• **WORK TASK**: In the material below, list every line carrying the string "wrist".

• **INFORMATION SHOWN**:

......

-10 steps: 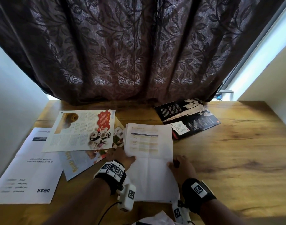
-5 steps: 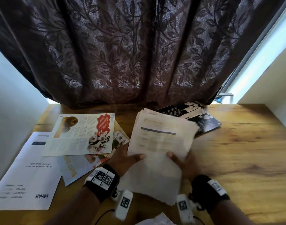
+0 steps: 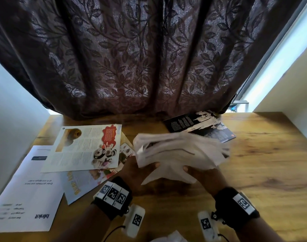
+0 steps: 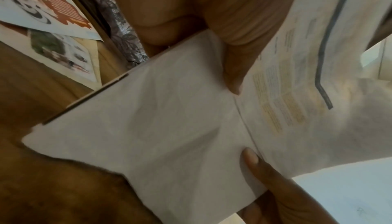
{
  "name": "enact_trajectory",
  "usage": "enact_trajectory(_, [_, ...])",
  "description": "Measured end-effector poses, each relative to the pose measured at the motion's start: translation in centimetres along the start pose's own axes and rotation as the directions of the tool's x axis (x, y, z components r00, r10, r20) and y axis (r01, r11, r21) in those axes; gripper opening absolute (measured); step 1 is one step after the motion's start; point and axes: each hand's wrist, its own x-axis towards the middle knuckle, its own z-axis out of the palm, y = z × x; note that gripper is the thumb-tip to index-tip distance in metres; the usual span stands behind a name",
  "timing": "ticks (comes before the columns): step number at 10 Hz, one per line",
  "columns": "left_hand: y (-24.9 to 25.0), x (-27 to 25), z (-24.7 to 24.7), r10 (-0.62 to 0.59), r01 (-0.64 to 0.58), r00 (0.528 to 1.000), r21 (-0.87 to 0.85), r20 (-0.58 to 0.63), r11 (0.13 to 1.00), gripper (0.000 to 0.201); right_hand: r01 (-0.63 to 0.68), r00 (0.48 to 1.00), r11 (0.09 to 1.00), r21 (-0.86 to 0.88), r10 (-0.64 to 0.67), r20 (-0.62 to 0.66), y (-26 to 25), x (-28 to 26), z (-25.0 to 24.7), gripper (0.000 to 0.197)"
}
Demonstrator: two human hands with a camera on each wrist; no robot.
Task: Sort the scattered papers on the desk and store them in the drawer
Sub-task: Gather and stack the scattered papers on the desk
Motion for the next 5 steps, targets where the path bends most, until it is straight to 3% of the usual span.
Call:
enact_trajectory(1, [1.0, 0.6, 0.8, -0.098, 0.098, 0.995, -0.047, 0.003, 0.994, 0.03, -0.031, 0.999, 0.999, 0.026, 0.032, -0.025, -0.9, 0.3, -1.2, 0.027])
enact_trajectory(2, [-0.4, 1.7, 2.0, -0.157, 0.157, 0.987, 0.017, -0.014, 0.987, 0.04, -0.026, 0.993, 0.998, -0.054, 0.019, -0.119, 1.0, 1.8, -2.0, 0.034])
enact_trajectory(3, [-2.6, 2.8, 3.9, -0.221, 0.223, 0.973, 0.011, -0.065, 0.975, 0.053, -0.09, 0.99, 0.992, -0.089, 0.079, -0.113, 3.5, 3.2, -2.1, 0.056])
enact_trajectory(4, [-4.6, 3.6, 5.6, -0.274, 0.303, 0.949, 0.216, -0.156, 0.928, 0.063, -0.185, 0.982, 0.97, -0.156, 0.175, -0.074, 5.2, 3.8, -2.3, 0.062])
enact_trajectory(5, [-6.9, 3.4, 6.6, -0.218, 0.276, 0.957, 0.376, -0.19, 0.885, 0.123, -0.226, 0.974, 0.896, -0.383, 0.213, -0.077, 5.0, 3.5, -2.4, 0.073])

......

• **EXERCISE RESULT**:
  "description": "Measured end-effector poses, each relative to the pose measured at the motion's start: translation in centimetres along the start pose's own axes and rotation as the directions of the tool's x axis (x, y, z components r00, r10, r20) and y axis (r01, r11, r21) in those axes; gripper opening absolute (measured); step 1 is one step after the motion's start; point and axes: each hand's wrist, its own x-axis towards the middle knuckle, its own z-axis out of the palm, y = z × x; note that gripper is the thumb-tip to index-tip distance in metres; the usual span stands behind a name",
Demonstrator: two human hands with a camera on each wrist; no robot.

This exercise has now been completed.